Walking down the street in Bangkok, two businesses rise far beyond the others in terms of frequency: restaurants and massage parlors. Restaurants we’ve spent a lot of time talking about (and we’ll spend much more), but massages have provided necessary respite from many of our weary days.
The sign outside a traditional massage parlor gives a list of the services on offer: Thai Massage, Foot Massage, Oil Massage, Aroma Therapy Massage, Gel Massage, etc. On our first day in Bangkok, the three of us decided to duck into a nearby place for a rub-down. It was what we found to be a typical layout in our area – a small desk on the first floor collected the payment, then you took your shoes off (to be respectful in Thai homes and other places), and walked up the stairs to the treatment rooms. For the next hour, we were slicked up and gently worked on, the oil preventing any particularly tough muscle manipulations. I was offered a shower at the end to get the oil off. Brad and Kavitha weren’t, and we slipped and slid in our sandals back to our hotel. Not an experience we looked forward to again.
The next day, we got our first of many subsequent traditional Thai massages. Thankfully, no oil is involved, but indeed, that doesn’t mean that things aren’t up close and personal. Thai massage involves the masseuse using their body to manipulate yours, in an hour-long demonstration of physics and levers using your body and their knees, elbows, etc.

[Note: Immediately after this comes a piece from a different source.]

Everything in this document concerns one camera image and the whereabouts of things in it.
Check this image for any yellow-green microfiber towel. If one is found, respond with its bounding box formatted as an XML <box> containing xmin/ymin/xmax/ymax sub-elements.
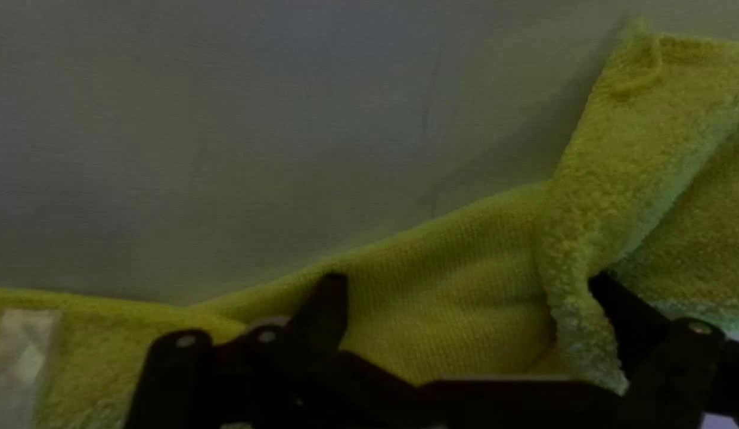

They give you some simple pajamas to wear as a uniform during the treatment (and as one size fits all, my shirt fit was quite “European”, if you know what I mean). The masseuse starts at your legs, and by bending, rubbing, pulling, stretching, tweaking, and rotating the muscles and joints, makes you feel like you rolled fresh off of the assembly line. To work on your back, the masseuse climbs up on top of you and walks around, using the balls and heels of her feet to specifically target key pressure spots. It’s heavenly.
Kavitha’s favorite part is when they sink their elbows into your shoulders repeatedly and then pull up on your chin to straighten you out and pull back your arms to crack your back.
Brad repeatedly complains that there’s never enough neck and shoulders action for him, but now that he’s sunburned, that’s no longer a problem.
The overall massage count is now well over 10, and there’ll surely be more to come. The best part? An expensive one is B300 ($10) – less if you shop around!